## PROVIDED DATA
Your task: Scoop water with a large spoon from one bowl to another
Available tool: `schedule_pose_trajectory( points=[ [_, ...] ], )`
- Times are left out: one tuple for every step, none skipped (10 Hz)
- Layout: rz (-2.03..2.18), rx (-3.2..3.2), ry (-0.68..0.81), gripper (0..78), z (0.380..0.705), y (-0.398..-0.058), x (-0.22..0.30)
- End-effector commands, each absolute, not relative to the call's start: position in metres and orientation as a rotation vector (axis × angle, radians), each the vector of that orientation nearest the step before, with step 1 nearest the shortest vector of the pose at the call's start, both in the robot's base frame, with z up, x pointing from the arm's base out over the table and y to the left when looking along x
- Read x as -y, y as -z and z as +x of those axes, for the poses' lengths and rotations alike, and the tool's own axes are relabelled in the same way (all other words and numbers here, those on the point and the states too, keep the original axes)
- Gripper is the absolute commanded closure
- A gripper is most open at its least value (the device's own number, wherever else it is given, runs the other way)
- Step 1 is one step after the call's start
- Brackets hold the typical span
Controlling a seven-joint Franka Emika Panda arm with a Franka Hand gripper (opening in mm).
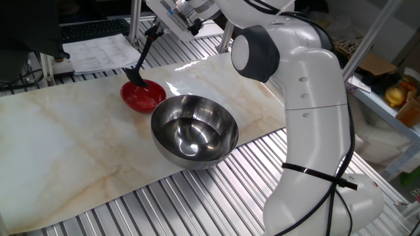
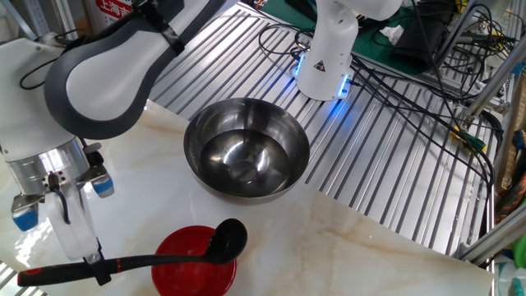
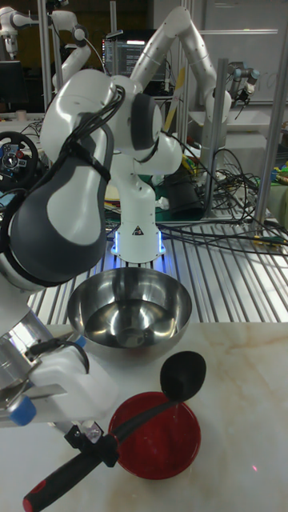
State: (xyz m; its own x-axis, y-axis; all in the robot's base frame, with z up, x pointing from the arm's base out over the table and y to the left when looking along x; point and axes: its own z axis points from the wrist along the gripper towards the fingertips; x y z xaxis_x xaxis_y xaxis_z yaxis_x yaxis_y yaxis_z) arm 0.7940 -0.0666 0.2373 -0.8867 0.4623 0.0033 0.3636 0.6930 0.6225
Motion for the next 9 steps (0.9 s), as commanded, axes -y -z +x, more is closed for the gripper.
schedule_pose_trajectory(
  points=[
    [0.680, -2.712, -1.100, 76.4, 0.7974, -0.2445, 0.0666],
    [0.679, -2.711, -1.113, 76.4, 0.7977, -0.2447, 0.0666],
    [0.681, -2.709, -1.128, 76.4, 0.7980, -0.2448, 0.0666],
    [0.683, -2.704, -1.149, 76.4, 0.7982, -0.2449, 0.0666],
    [0.684, -2.702, -1.157, 76.4, 0.7984, -0.2451, 0.0666],
    [0.684, -2.702, -1.158, 76.4, 0.7985, -0.2451, 0.0666],
    [0.685, -2.700, -1.170, 76.4, 0.7986, -0.2451, 0.0666],
    [0.686, -2.696, -1.183, 76.4, 0.7987, -0.2452, 0.0667],
    [0.685, -2.698, -1.182, 76.4, 0.7988, -0.2452, 0.0667]
  ],
)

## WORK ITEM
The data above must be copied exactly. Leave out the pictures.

## EXPECTED OUTPUT
Your task: Scoop water with a large spoon from one bowl to another
Available tool: `schedule_pose_trajectory( points=[ [_, ...] ], )`
- Times are left out: one tuple for every step, none skipped (10 Hz)
- Layout: rz (-2.03..2.18), rx (-3.2..3.2), ry (-0.68..0.81), gripper (0..78), z (0.380..0.705), y (-0.398..-0.058), x (-0.22..0.30)
- End-effector commands, each absolute, not relative to the call's start: position in metres and orientation as a rotation vector (axis × angle, radians), each the vector of that orientation nearest the step before, with step 1 nearest the shortest vector of the pose at the call's start, both in the robot's base frame, with z up, x pointing from the arm's base out over the table and y to the left when looking along x
- Read x as -y, y as -z and z as +x of those axes, for the poses' lengths and rotations alike, and the tool's own axes are relabelled in the same way (all other words and numbers here, those on the point and the states too, keep the original axes)
- Gripper is the absolute commanded closure
- A gripper is most open at its least value (the device's own number, wherever else it is given, runs the other way)
- Step 1 is one step after the call's start
- Brackets hold the typical span
Controlling a seven-joint Franka Emika Panda arm with a Franka Hand gripper (opening in mm).
State: (xyz m; its own x-axis, y-axis; all in the robot's base frame, with z up, x pointing from the arm's base out over the table and y to the left when looking along x; point and axes: its own z axis points from the wrist along the gripper towards the fingertips; x y z xaxis_x xaxis_y xaxis_z yaxis_x yaxis_y yaxis_z) arm 0.7940 -0.0666 0.2373 -0.8867 0.4623 0.0033 0.3636 0.6930 0.6225
Motion for the next 9 steps (0.9 s), as commanded, axes -y -z +x, more is closed for the gripper.
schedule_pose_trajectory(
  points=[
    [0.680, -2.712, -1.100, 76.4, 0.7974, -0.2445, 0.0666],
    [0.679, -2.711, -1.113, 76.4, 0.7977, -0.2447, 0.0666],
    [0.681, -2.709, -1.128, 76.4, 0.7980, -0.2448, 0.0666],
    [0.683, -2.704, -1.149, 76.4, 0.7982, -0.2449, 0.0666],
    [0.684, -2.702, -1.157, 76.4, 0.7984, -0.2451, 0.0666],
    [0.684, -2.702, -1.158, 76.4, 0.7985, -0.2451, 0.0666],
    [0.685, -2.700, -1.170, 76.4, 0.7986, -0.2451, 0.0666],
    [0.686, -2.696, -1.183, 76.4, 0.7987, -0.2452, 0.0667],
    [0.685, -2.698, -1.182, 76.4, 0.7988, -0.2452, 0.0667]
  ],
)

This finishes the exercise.